EXERCISE PROMPT
Every line of the material is to be returned verbatim. Pictures stay out.

------ GIVEN INFORMATION

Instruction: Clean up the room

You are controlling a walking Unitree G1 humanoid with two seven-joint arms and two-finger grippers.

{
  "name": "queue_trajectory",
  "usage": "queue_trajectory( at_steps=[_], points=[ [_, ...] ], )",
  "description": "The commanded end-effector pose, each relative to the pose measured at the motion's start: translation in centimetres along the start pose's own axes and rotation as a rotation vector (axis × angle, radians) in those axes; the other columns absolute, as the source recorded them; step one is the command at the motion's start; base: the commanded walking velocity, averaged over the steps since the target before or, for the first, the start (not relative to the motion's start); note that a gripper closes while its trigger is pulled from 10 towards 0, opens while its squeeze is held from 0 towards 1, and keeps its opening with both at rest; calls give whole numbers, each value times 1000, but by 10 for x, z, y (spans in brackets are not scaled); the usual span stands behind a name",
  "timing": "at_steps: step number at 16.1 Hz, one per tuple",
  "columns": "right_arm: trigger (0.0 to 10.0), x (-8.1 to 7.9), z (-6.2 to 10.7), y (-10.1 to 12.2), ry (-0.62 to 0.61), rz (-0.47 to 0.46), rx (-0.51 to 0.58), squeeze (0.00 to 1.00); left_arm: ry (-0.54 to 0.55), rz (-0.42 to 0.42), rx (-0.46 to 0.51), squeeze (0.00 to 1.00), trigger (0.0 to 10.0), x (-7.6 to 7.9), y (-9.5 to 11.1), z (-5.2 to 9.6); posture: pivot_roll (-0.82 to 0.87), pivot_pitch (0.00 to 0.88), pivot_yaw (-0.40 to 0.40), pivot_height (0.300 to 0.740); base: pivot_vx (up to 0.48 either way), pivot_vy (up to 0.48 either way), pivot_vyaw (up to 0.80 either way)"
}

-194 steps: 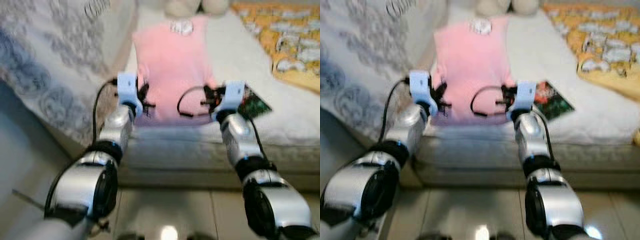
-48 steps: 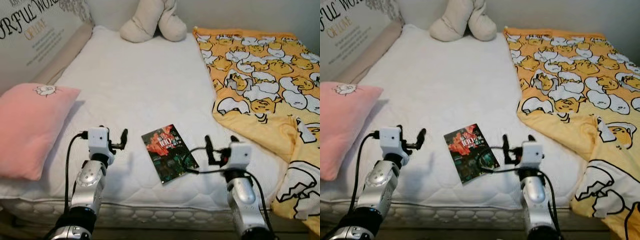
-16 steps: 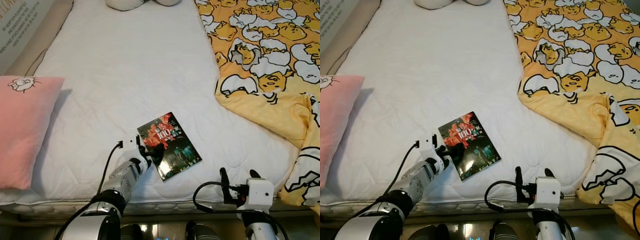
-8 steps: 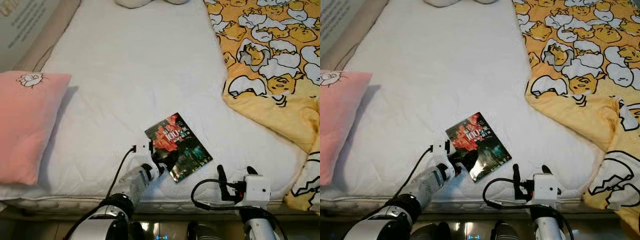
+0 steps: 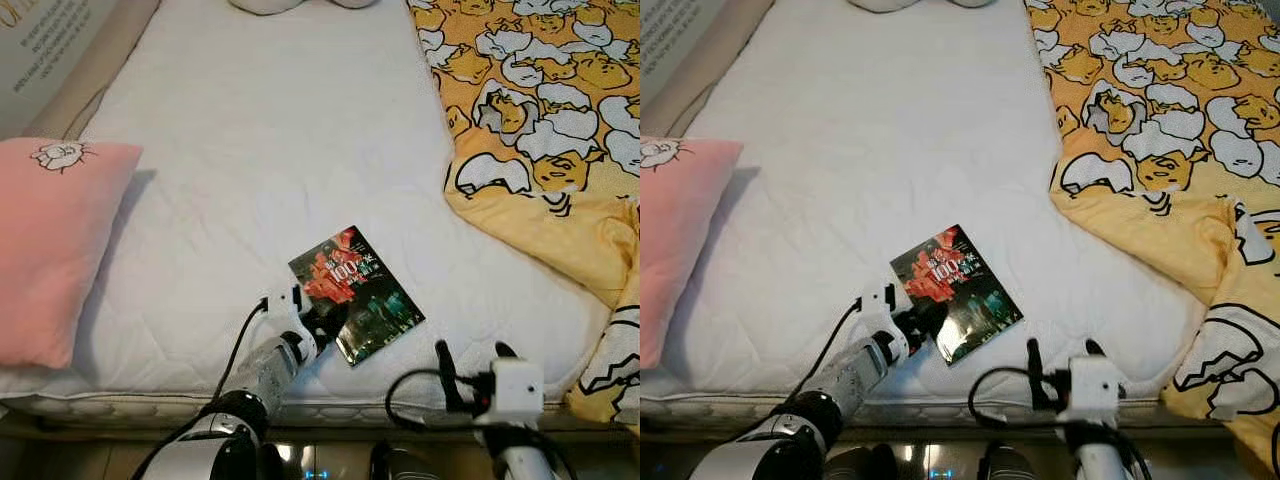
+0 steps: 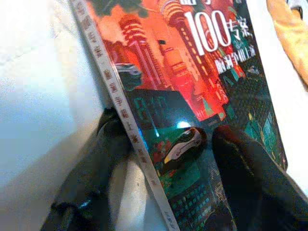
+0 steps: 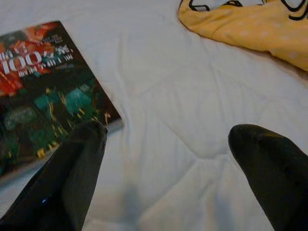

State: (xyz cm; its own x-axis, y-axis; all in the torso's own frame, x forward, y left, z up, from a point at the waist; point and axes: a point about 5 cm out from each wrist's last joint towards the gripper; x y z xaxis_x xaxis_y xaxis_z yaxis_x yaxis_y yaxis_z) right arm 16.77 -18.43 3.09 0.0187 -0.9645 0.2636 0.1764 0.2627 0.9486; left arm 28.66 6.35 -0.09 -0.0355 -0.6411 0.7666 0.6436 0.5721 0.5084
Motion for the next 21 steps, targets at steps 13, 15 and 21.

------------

SOLVED PROBLEM
Instruction: Clean up the room

You are controlling a walking Unitree G1 humanoid with two seven-joint arms and two-finger grippers.

{
  "name": "queue_trajectory",
  "usage": "queue_trajectory( at_steps=[_], points=[ [_, ...] ], )",
  "description": "The commanded end-effector pose, each relative to the pose measured at the motion's start: translation in centimetres along the start pose's own axes and rotation as a rotation vector (axis × angle, radians) in those axes; the other columns absolute, as the source recorded them; step one is the command at the motion's start; base: the commanded walking velocity, averaged over the steps since the target before or, for the first, the start (not relative to the motion's start); note that a gripper closes while its trigger is pulled from 10 towards 0, opens while its squeeze is held from 0 towards 1, and keeps its opening with both at rest; calls give whole numbers, each value times 1000, but by 10 for x, z, y (spans in brackets are not scaled); the usual span stands behind a name",
  "timing": "at_steps: step number at 16.1 Hz, one per tuple",
  "columns": "right_arm: trigger (0.0 to 10.0), x (-8.1 to 7.9), z (-6.2 to 10.7), y (-10.1 to 12.2), ry (-0.62 to 0.61), rz (-0.47 to 0.46), rx (-0.51 to 0.58), squeeze (0.00 to 1.00); left_arm: ry (-0.54 to 0.55), rz (-0.42 to 0.42), rx (-0.46 to 0.51), squeeze (0.00 to 1.00), trigger (0.0 to 10.0), x (-7.6 to 7.9), y (-9.5 to 11.1), z (-5.2 to 9.6); posture: pivot_roll (-0.82 to 0.87), pivot_pitch (0.00 to 0.88), pivot_yaw (-0.40 to 0.40), pivot_height (0.300 to 0.740); base: pivot_vx (up to 0.48 either way), pivot_vy (up to 0.48 either way), pivot_vyaw (up to 0.80 either way)"
}

-194 steps: 
-48 steps: 
-16 steps: 
-8 steps: 
+0 steps: 
+0 steps: 
+0 steps: 

State: (xyz cm; its own x-axis, y-axis; all in the torso's own frame, x forward, y left, z up, from a point at the waist; point and axes: a point about 5 cm out from each wrist's last joint towards the gripper; x y z xaxis_x xaxis_y xaxis_z yaxis_x yaxis_y yaxis_z) right arm 16.77 -18.43 3.09 0.0187 -0.9645 0.2636 0.1764 0.2627 0.9486; left arm 28.66 6.35 -0.09 -0.0355 -0.6411 0.7666 0.6436 0.5721 0.5084
Motion for the next 21 steps, targets at steps 13, 15 and 21.

No more output will be given.